(SOURCE MATERIAL):
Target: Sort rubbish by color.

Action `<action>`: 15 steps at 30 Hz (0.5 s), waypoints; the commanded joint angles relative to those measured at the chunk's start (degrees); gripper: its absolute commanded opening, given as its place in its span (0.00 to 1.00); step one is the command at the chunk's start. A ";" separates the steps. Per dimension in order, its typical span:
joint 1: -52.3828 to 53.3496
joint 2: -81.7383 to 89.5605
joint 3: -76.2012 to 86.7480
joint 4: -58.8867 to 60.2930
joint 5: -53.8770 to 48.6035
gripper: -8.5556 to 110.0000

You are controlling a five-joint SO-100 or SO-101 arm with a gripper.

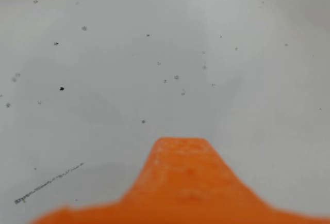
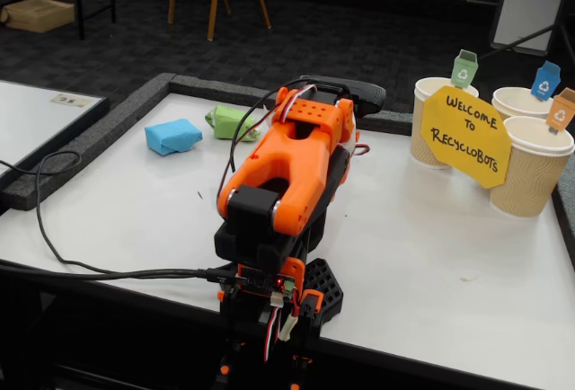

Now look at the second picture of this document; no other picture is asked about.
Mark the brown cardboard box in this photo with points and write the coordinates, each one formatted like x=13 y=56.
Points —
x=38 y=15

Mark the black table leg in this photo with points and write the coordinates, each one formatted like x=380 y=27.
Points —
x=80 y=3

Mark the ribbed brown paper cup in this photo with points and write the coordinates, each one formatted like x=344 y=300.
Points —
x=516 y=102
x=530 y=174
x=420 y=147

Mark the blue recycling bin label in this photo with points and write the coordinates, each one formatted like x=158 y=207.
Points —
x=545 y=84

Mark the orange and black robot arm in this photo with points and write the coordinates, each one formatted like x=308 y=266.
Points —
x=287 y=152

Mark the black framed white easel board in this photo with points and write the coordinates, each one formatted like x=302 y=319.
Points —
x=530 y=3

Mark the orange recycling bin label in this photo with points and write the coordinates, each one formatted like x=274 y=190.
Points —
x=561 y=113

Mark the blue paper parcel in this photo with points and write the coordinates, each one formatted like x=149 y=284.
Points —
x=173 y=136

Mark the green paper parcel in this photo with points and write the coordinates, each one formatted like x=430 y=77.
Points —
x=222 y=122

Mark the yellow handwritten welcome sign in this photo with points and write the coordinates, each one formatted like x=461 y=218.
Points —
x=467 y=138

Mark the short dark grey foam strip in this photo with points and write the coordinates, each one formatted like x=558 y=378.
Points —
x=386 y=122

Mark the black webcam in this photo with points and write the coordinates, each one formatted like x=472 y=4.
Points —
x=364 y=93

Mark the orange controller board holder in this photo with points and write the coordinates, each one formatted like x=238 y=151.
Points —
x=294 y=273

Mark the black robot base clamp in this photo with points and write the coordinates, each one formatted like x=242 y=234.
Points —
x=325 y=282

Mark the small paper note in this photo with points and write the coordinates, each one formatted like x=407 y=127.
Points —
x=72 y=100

(TASK DIRECTIONS): What lines in the material above include "label"? Copy every one of them.

(TASK SOLUTION):
Mark the blue recycling bin label in this photo with points and write the coordinates, each one formatted like x=158 y=207.
Mark the orange recycling bin label in this photo with points and write the coordinates, each one formatted like x=274 y=190.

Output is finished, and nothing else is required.